### What the exercise asks
Nothing in the data may be altered; the answer is a verbatim copy of it.

### Data block
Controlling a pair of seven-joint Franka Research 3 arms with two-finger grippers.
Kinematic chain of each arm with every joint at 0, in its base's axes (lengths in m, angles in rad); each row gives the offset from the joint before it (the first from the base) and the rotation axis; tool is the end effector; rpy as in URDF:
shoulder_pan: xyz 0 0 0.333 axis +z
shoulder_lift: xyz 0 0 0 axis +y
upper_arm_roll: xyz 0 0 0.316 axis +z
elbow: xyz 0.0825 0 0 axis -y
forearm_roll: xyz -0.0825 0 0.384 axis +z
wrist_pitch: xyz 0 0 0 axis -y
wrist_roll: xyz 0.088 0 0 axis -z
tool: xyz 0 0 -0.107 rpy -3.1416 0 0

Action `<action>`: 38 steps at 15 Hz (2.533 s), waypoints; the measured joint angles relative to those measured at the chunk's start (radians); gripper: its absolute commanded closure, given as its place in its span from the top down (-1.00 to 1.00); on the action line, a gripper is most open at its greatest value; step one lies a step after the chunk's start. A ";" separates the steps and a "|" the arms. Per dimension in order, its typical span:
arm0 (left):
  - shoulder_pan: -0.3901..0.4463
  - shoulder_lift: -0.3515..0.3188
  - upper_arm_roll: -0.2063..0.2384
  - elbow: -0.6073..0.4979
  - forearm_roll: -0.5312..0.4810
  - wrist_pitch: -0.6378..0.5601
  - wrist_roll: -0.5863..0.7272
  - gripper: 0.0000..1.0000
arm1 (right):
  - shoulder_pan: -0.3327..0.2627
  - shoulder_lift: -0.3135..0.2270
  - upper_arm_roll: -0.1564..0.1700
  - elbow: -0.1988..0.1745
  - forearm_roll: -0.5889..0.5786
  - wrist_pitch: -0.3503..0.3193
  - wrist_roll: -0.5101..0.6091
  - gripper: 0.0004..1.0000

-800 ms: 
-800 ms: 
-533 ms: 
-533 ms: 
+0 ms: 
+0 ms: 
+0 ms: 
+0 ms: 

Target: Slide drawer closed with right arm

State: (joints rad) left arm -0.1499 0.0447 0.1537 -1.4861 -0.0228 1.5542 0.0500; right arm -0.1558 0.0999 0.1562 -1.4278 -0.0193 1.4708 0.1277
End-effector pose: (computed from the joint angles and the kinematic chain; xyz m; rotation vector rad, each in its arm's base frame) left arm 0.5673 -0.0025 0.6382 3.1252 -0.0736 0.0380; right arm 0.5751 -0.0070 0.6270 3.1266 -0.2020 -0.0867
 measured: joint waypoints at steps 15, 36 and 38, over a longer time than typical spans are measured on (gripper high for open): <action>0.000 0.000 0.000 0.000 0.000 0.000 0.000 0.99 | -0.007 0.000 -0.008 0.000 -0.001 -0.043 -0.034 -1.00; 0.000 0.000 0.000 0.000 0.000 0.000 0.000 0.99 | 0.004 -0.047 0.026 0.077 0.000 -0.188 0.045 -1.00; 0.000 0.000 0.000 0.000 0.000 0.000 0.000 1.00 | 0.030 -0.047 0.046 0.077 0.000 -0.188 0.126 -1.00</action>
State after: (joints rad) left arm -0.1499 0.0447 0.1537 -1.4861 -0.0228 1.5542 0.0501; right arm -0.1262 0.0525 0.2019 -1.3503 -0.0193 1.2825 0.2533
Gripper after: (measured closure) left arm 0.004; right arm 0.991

### Problem solution
Controlling a pair of seven-joint Franka Research 3 arms with two-finger grippers.
Kinematic chain of each arm with every joint at 0, in its base's axes (lengths in m, angles in rad); each row gives the offset from the joint before it (the first from the base) and the rotation axis; tool is the end effector; rpy as in URDF:
shoulder_pan: xyz 0 0 0.333 axis +z
shoulder_lift: xyz 0 0 0 axis +y
upper_arm_roll: xyz 0 0 0.316 axis +z
elbow: xyz 0.0825 0 0 axis -y
forearm_roll: xyz -0.0825 0 0.384 axis +z
wrist_pitch: xyz 0 0 0 axis -y
wrist_roll: xyz 0.088 0 0 axis -z
tool: xyz 0 0 -0.107 rpy -3.1416 0 0

Action `<action>`: 38 steps at 15 Hz (2.533 s), waypoints; the measured joint angles relative to those measured at the chunk's start (radians); gripper: its absolute commanded closure, given as its place in its span from the top down (-1.00 to 1.00); on the action line, a gripper is most open at its greatest value; step one lies a step after the chunk's start. A ";" separates the steps and a "|" the arms. Per dimension in order, its typical span:
arm0 (left):
  - shoulder_pan: -0.3901..0.4463
  - shoulder_lift: -0.3515..0.3188
  - upper_arm_roll: -0.2063..0.2384
  - elbow: -0.6073..0.4979
  - forearm_roll: -0.5312..0.4810
  - wrist_pitch: -0.6378..0.5601
  - wrist_roll: -0.5863..0.7272
  - gripper: 0.0000..1.0000
arm1 (right):
  - shoulder_pan: -0.3327..0.2627
  - shoulder_lift: -0.3135..0.2270
  - upper_arm_roll: -0.1564..0.1700
  - elbow: -0.1988..0.1745
  - forearm_roll: -0.5889..0.5786
  - wrist_pitch: -0.3503..0.3193
  - wrist_roll: -0.5101..0.6091
  - gripper: 0.0004..1.0000

-800 ms: 
-800 ms: 
-533 ms: 
-533 ms: 
+0 ms: 
+0 ms: 
+0 ms: 
+0 ms: 

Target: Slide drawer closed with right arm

State: (joints rad) left arm -0.1499 0.0447 0.1537 -1.4861 -0.0228 1.5542 0.0500; right arm -0.1558 0.0999 0.1562 -1.4278 -0.0193 1.4708 0.1277
End-effector pose: (computed from the joint angles and the kinematic chain; xyz m; rotation vector rad, each in its arm's base frame) left arm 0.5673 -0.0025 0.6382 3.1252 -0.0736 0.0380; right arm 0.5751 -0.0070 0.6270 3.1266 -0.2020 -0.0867
 measured: joint waypoints at steps 15, 36 and 38, over a longer time than typical spans are measured on (gripper high for open): <action>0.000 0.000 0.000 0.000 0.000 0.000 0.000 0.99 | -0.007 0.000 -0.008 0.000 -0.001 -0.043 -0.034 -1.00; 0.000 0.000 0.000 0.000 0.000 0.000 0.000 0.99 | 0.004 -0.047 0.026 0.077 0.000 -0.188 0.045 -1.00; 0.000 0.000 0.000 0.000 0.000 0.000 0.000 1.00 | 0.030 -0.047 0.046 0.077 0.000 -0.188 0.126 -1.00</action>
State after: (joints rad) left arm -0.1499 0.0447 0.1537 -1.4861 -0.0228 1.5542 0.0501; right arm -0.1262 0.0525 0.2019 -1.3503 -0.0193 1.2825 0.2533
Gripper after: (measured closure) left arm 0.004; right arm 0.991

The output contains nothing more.